-------- RAW DATA

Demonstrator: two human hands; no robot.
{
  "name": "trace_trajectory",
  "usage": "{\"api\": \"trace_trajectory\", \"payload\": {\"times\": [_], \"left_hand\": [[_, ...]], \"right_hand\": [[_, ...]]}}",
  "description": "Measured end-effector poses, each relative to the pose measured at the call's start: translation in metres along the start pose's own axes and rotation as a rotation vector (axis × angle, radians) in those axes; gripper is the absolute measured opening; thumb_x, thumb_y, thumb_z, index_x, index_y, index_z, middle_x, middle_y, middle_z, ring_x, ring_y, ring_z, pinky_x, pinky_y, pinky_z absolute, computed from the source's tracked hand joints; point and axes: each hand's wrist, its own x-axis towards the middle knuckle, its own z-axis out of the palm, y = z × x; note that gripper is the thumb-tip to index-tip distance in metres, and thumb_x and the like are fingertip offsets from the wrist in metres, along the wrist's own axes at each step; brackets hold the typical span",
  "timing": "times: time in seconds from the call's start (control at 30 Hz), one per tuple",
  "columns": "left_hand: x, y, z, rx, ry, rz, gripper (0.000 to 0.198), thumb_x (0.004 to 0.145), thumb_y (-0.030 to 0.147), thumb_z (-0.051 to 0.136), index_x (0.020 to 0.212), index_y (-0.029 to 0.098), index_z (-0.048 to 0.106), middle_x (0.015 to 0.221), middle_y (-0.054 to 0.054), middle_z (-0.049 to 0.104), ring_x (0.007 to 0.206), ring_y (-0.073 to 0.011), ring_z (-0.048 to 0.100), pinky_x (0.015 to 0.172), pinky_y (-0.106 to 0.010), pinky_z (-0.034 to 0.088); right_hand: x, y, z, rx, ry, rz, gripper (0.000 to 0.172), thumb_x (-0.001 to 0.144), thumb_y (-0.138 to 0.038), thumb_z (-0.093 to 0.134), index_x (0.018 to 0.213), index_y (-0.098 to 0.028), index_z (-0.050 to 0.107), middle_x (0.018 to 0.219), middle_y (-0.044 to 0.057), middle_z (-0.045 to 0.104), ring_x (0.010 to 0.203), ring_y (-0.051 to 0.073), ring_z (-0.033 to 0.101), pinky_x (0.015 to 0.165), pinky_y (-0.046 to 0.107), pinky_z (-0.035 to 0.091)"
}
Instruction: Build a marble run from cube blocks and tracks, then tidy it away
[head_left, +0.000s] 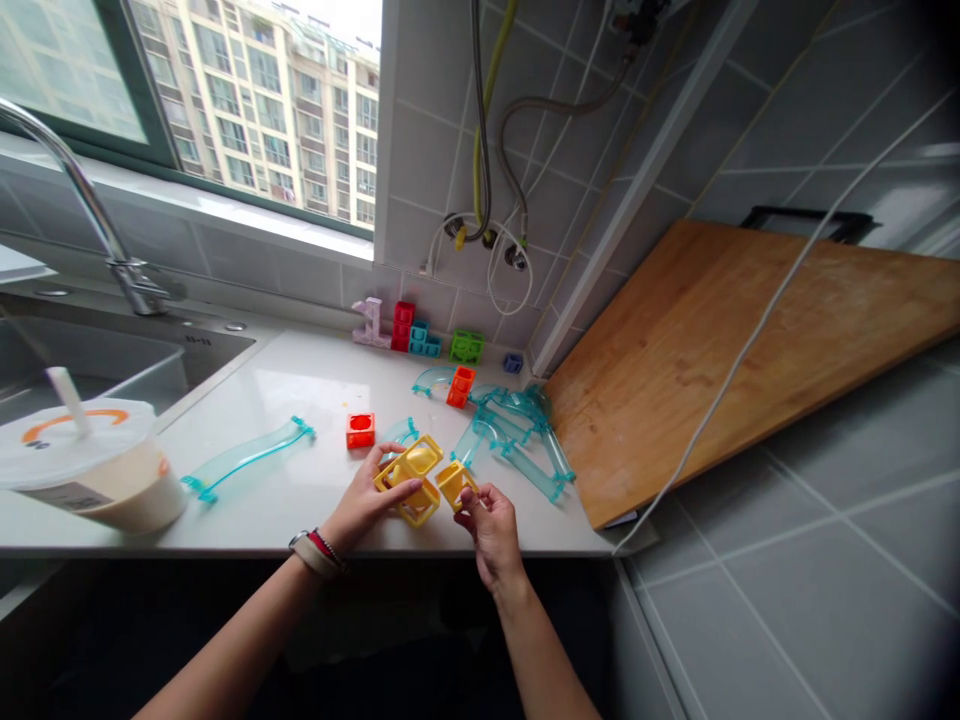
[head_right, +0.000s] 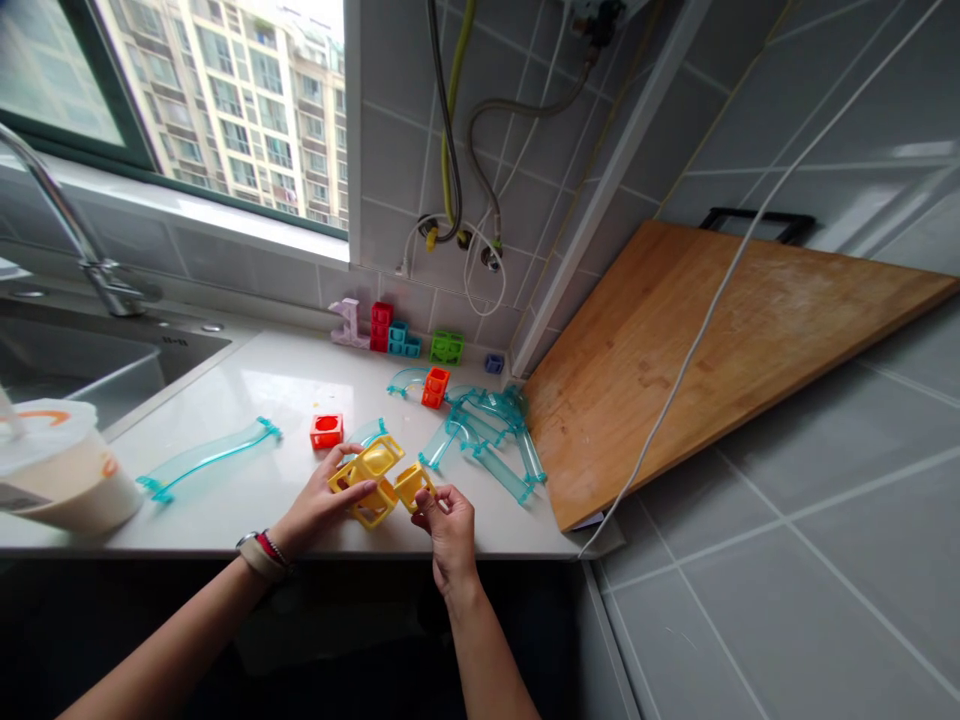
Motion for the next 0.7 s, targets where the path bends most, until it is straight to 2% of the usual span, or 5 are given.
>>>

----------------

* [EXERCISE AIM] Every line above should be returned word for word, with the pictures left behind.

* [RESPONSE BELOW]
Demonstrator: two human hands; no robot.
{
  "name": "trace_trajectory",
  "usage": "{\"api\": \"trace_trajectory\", \"payload\": {\"times\": [_], \"left_hand\": [[_, ...]], \"right_hand\": [[_, ...]]}}",
  "description": "Measured end-effector poses, each relative to the pose measured at the call's start: translation in metres along the start pose's own axes and rotation as a rotation vector (axis × angle, radians) in those axes; gripper is the absolute measured opening; thumb_x, thumb_y, thumb_z, index_x, index_y, index_z, middle_x, middle_y, middle_z, ring_x, ring_y, ring_z, pinky_x, pinky_y, pinky_z absolute, computed from the source's tracked hand joints; point and axes: each hand's wrist, its own x-axis towards the middle knuckle, its own z-axis out of the palm, y = z × x; note that gripper is the thumb-tip to index-tip distance in metres, and thumb_x and the like are fingertip offsets from the wrist in metres, along the wrist's own axes at each step; brackets hold the typical span",
  "timing": "times: time in seconds from the call's start (control at 30 Hz), one per tuple",
  "columns": "left_hand: x, y, z, rx, ry, rz, gripper (0.000 to 0.198), thumb_x (0.004 to 0.145), thumb_y (-0.030 to 0.147), thumb_z (-0.051 to 0.136), index_x (0.020 to 0.212), index_y (-0.029 to 0.098), index_z (-0.048 to 0.106), middle_x (0.015 to 0.221), middle_y (-0.054 to 0.054), middle_z (-0.049 to 0.104), ring_x (0.007 to 0.206), ring_y (-0.073 to 0.011), ring_z (-0.048 to 0.100), pinky_x (0.015 to 0.172), pinky_y (-0.106 to 0.010), pinky_z (-0.034 to 0.088); right_hand: x, y, z, rx, ry, rz, gripper (0.000 to 0.172), thumb_x (-0.001 to 0.144), thumb_y (-0.138 to 0.038), thumb_z (-0.093 to 0.134), index_x (0.018 to 0.213), index_y (-0.098 to 0.028), index_z (-0.050 to 0.107), middle_x (0.018 to 0.219), middle_y (-0.044 to 0.057), middle_z (-0.045 to 0.104), ring_x (0.010 to 0.203), ring_y (-0.051 to 0.073), ring_z (-0.033 to 0.101), pinky_x (0.015 to 0.165), pinky_y (-0.046 to 0.107), pinky_z (-0.035 to 0.091)"
}
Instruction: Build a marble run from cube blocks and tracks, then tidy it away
[head_left, +0.000s] 
[head_right, +0.000s] 
Motion for the next 0.7 s, targets where the path bends most, until it is straight to 2% of the usual span, or 5 are given.
>>>

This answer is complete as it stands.